▸ Exercise
For each entry, output its words exactly and leave any picture behind.

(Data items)
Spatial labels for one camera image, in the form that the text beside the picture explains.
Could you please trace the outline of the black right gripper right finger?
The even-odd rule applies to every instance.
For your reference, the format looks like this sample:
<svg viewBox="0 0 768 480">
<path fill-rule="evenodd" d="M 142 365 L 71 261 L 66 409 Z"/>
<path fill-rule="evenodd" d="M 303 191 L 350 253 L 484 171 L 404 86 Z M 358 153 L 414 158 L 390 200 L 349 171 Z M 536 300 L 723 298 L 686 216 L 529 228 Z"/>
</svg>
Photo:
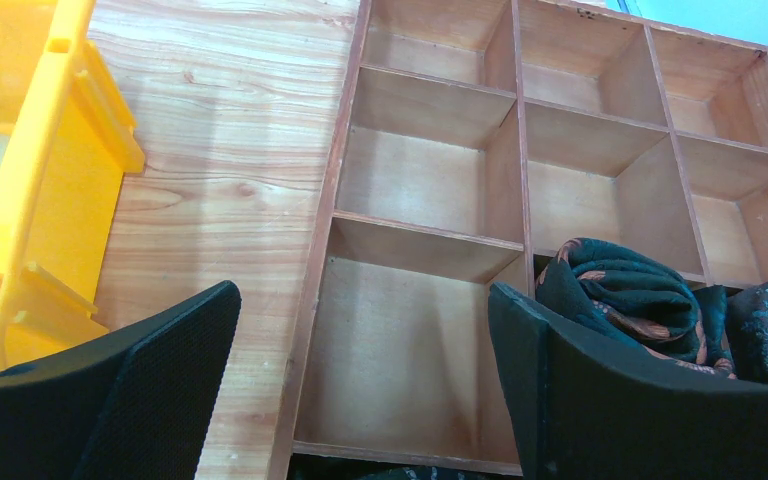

▸ Solution to the exercise
Spatial labels for one camera image, in the form that the text beside the picture explains.
Could you please trace the outline of the black right gripper right finger?
The even-odd rule applies to every instance.
For your reference, the format looks like this sample:
<svg viewBox="0 0 768 480">
<path fill-rule="evenodd" d="M 142 365 L 71 261 L 66 409 Z"/>
<path fill-rule="evenodd" d="M 303 191 L 350 253 L 484 171 L 404 86 Z M 358 153 L 414 158 L 390 200 L 349 171 Z M 536 300 L 723 298 L 686 216 L 529 228 Z"/>
</svg>
Photo:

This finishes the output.